* _DESCRIPTION OF THE TASK_: Your answer must be every line of the data that contains "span".

* _DATA_:
☆ ☆ ☆ ☆ ☆ ☆ ☆

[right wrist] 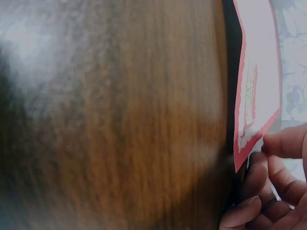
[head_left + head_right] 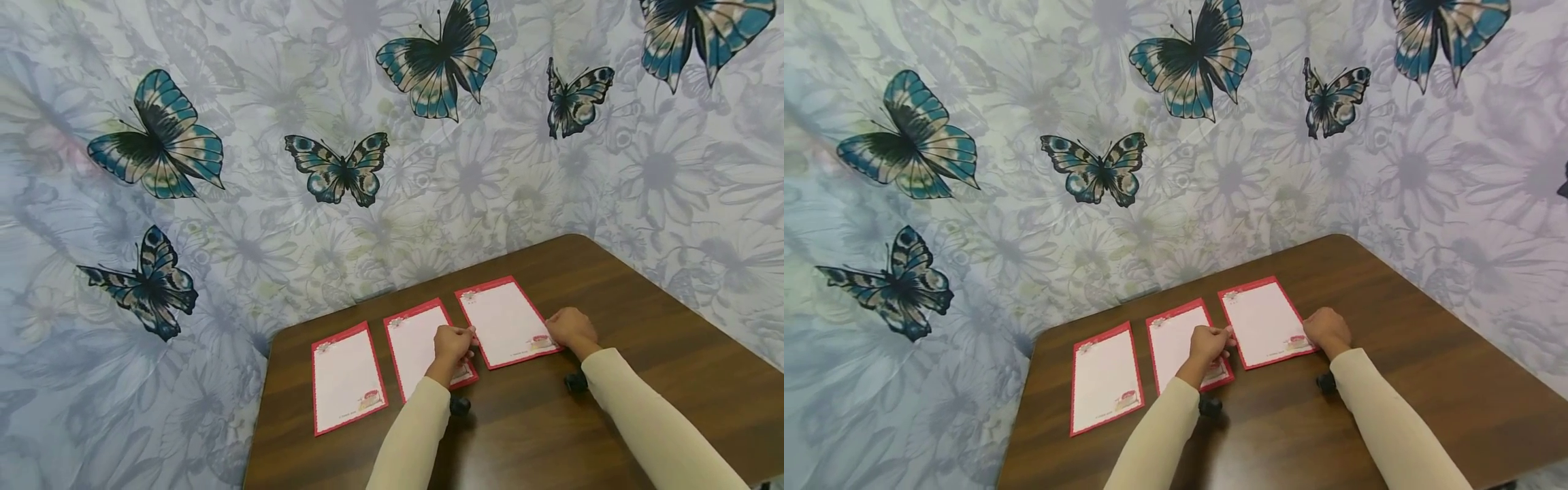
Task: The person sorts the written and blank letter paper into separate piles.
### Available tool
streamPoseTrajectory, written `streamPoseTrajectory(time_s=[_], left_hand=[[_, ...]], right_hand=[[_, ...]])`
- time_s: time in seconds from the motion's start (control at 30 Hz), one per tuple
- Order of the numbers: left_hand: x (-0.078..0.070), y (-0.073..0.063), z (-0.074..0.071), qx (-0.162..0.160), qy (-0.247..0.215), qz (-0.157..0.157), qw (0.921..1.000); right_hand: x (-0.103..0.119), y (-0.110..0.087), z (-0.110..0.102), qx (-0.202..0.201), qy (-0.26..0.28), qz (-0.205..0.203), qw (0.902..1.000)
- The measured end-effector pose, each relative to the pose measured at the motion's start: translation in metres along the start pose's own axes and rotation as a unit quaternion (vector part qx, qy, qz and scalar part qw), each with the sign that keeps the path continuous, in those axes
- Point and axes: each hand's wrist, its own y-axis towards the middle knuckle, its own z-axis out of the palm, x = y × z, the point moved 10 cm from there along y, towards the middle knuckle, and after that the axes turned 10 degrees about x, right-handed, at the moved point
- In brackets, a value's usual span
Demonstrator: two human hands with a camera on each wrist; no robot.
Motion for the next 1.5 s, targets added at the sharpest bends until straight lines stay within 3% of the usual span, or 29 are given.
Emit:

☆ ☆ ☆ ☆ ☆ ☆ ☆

* _ANSWER BELOW_:
- In brackets, a value's usual span
Motion for the next 1.5 s, targets added at the sharpest bends until straight lines stay within 3% of the usual span, or 29 are given.

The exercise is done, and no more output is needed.